Check the following:
- The ConfigFile property is appended to the JDBC URL
- The tenantdetails.csv file and the jdbc_query.properties file exist
- The SQL queries in jdbc_query.properties are valid.
- Detailed error message can be found on the logs for the connector pod
Viewing Logs
Logs are located in:
/var/log/sisense/sisense/<connector pod logs>
You can also check the logs within the connector pod:
kubectl -n sisense logs <connector pod name> --since=5m
FAQs
-
Is there a limitation on the number of data sources or schemas I can connect to?
There is no limit, the only limit is the total number of rows across all the tenants.
-
Where does the unioned data reside before creating the table inside the ElastiCube? Is it cached on the server?
There is no UNION in the Federator. The Federator runs individual queries in sequence and passes the data to the ElastiCube , row by row.
There is no caching or buffering in memory or on disc.
-
All my tenants are on the same database. Should I UNION the tables in the import query or use the Federator? What would be the advantage and disadvantage of using the Federator?
The Federator supports incremental loads at the tenant level. A single UNION query will not support this.
Management and setup is also much easier in the Federator than doing a UNION for each table. For example, if you add 20 schemas and then want to add the 21st schema, for the UNION method you will have to go to the ElastiCube , change every table, and rebuild the entire cube. In the Federator, you only need to add a single line in the tenantdetails.csv file.
-
Can I Federate data across different database vendors (e.g. SQL Server and Postgres)?
No, you cannot federate data across different vendors in a single table. You can have multiple federations in an ElastiCube . For example, Table 1 (multiple SQL Server databases) Table 2 (multiple Postgres databases).
For this you need to create multiple sets of property and CSV files. -
If my ElastiCubes get too large, can I split the Federations into multiple ElastiCubes?

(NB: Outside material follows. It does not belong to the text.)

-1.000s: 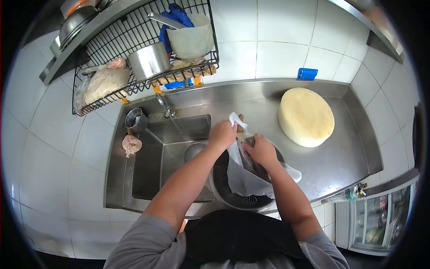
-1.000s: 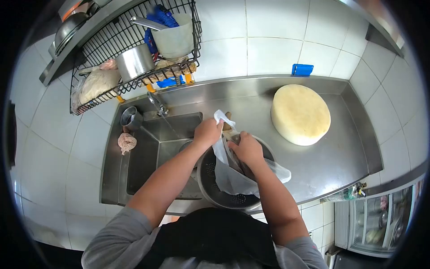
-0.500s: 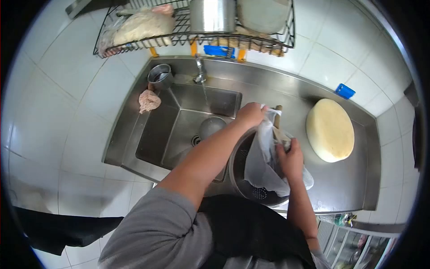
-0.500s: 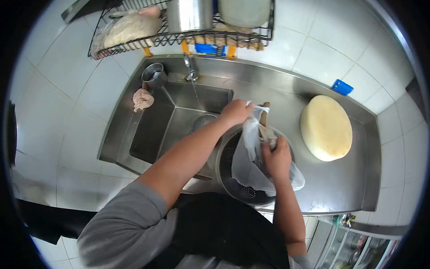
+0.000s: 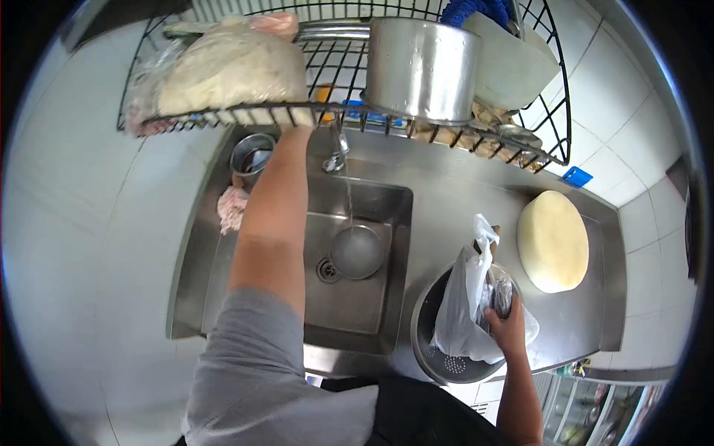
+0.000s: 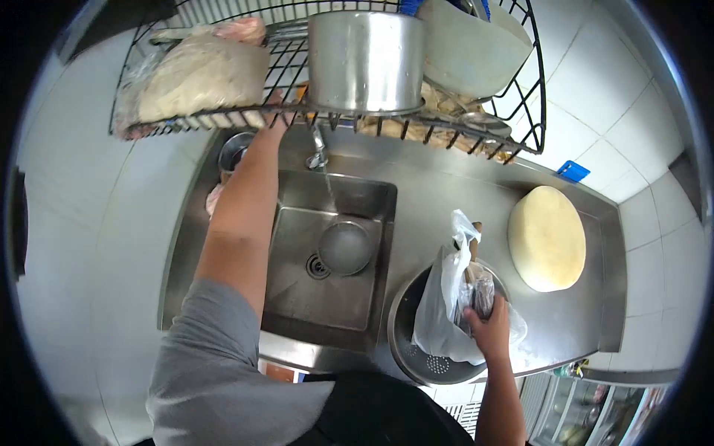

Yes, you can. Create multiple sets of property and CSV files, and then use the Dynamic ElastiCube plugin from the Sisense Market Place to have your dashboards switch from one ElastiCube to another, based on the tenant.
-
Is the Federator data size-sensitive?
The Federator is only sensitive to data size as far as the data size limits of the ElastiCube are concerned.
-
What data sources can I use in the Federator?
The following databases (via their JDBC Drivers) are supported:
- "com.microsoft.sqlserver.jdbc.SQLServerDriver"
- "oracle.jdbc.driver.OracleDriver"
- "com.ibm.as400.access.AS400JDBCDriver"; "com.ibm.db2.jcc.DB2Driver"
- "com.simba.athena.jdbc.Driver"
- "org.postgresql.Driver"
- "com.mysql.jdbc.Driver"
- "com.amazon.redshift.jdbc42.Driver"
- "net.snowflake.client.jdbc.SnowflakeDriver"